[Exercise brief]
Make an exact copy of the lines starting at the top of the listing below and ending at the line that contains "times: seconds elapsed", inclusive.
--- Excerpted records Enclosed Below ---
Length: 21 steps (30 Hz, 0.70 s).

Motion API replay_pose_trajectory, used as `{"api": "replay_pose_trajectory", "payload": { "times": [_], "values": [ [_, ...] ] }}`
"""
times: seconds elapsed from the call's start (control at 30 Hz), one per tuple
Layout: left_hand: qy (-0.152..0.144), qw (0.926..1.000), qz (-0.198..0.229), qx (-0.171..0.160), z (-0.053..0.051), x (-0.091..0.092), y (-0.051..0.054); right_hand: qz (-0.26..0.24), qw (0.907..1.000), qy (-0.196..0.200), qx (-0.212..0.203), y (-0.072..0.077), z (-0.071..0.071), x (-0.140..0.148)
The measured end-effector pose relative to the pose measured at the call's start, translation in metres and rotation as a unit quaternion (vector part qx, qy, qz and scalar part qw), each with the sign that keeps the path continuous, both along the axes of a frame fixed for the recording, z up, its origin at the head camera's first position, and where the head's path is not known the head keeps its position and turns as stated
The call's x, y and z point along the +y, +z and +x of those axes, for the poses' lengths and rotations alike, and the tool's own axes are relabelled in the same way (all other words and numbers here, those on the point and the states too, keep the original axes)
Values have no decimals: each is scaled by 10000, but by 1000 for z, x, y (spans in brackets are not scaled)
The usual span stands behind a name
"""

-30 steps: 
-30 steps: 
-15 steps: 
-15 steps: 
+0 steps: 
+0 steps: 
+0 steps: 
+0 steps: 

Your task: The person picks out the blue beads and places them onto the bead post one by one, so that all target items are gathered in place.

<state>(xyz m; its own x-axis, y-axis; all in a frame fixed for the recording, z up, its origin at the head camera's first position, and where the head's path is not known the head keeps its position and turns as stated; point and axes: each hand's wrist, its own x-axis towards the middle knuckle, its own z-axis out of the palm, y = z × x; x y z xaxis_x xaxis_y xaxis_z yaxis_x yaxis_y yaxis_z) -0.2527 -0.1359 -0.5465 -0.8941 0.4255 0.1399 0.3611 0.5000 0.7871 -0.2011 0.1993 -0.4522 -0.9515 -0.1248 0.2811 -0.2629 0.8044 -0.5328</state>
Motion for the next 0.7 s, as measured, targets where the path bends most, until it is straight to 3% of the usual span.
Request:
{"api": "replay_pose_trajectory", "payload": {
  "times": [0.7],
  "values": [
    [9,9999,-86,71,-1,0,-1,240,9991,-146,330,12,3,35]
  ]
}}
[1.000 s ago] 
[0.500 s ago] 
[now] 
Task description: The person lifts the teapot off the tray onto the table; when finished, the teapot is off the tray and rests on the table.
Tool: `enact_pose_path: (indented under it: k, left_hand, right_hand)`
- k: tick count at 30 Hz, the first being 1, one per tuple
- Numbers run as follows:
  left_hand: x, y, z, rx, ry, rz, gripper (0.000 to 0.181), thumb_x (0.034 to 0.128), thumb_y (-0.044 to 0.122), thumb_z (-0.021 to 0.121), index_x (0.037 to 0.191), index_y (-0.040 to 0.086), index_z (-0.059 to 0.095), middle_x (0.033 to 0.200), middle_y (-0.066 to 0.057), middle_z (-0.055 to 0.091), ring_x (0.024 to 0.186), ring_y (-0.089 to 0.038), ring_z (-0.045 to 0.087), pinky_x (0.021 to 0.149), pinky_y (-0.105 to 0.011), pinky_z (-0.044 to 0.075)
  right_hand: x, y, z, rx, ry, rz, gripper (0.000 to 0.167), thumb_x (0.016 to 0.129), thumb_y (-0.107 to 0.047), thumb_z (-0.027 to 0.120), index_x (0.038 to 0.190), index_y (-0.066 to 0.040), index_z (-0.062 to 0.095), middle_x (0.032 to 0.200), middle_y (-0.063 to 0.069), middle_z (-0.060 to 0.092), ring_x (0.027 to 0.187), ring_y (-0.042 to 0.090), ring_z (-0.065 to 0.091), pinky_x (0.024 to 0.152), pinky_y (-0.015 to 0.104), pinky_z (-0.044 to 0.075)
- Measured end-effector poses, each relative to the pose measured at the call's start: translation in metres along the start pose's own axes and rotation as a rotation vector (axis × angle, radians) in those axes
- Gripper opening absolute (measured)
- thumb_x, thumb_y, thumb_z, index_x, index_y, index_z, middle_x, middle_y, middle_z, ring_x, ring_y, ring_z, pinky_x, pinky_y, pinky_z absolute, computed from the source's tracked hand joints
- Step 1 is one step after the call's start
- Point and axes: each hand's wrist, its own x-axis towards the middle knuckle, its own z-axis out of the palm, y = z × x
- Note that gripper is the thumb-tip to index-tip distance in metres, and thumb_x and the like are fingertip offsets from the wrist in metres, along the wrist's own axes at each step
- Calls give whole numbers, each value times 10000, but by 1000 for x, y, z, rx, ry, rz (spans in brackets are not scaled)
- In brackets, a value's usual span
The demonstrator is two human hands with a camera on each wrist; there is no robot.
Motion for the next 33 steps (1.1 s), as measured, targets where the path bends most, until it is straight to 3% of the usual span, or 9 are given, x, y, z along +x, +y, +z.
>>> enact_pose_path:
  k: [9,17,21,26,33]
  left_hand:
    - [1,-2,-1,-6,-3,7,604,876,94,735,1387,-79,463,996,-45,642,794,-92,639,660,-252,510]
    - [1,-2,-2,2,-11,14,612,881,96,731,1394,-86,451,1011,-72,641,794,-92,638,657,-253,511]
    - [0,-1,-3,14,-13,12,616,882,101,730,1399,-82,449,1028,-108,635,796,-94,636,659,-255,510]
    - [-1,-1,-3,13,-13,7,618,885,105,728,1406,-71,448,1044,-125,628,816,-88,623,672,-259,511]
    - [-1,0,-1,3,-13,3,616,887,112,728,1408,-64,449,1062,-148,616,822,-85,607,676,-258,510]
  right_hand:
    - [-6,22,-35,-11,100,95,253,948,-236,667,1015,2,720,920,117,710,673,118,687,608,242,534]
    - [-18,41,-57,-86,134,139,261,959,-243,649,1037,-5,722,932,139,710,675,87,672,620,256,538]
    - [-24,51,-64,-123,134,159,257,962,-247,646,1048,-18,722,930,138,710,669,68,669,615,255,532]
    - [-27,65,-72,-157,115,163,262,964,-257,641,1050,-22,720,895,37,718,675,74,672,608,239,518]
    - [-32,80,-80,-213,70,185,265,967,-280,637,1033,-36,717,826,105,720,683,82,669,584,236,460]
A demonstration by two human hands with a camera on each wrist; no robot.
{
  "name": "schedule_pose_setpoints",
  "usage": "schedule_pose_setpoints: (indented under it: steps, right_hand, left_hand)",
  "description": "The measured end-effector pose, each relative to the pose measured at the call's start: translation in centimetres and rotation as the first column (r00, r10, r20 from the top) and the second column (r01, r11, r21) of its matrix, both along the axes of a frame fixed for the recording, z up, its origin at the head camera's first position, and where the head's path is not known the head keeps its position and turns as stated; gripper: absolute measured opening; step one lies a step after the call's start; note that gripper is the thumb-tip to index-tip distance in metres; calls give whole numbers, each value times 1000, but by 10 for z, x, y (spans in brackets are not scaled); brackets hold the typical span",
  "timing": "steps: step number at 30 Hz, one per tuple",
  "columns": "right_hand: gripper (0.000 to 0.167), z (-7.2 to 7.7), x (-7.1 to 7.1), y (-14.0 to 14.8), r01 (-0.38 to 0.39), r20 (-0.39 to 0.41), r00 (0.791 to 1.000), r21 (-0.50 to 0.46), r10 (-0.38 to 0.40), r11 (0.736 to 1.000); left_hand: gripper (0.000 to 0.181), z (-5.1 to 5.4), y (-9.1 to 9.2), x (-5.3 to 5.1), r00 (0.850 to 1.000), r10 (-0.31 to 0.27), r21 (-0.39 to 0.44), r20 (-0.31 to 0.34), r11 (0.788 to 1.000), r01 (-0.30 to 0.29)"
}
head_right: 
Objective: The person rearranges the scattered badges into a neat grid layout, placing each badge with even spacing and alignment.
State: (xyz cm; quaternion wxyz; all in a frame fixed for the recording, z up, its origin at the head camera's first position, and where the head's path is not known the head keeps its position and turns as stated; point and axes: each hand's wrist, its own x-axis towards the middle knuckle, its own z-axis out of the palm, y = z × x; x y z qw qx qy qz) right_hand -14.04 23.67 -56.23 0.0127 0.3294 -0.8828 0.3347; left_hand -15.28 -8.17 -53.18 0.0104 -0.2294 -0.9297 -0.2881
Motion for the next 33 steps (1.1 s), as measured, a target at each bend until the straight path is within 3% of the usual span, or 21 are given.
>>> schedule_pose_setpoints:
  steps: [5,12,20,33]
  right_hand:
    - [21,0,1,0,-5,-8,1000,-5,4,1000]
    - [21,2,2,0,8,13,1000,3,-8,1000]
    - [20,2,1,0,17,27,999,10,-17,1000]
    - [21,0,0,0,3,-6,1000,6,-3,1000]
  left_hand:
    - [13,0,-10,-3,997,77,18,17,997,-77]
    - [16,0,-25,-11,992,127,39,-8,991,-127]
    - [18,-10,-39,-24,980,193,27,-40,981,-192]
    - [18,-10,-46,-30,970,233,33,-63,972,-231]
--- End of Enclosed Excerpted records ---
[Exercise result]
Length: 21 steps (30 Hz, 0.70 s).

Motion API replay_pose_trajectory, used as `{"api": "replay_pose_trajectory", "payload": { "times": [_], "values": [ [_, ...] ] }}`
"""
times: seconds elapsed from the call's start (control at 30 Hz), one per tuple

The exercise closes with this answer.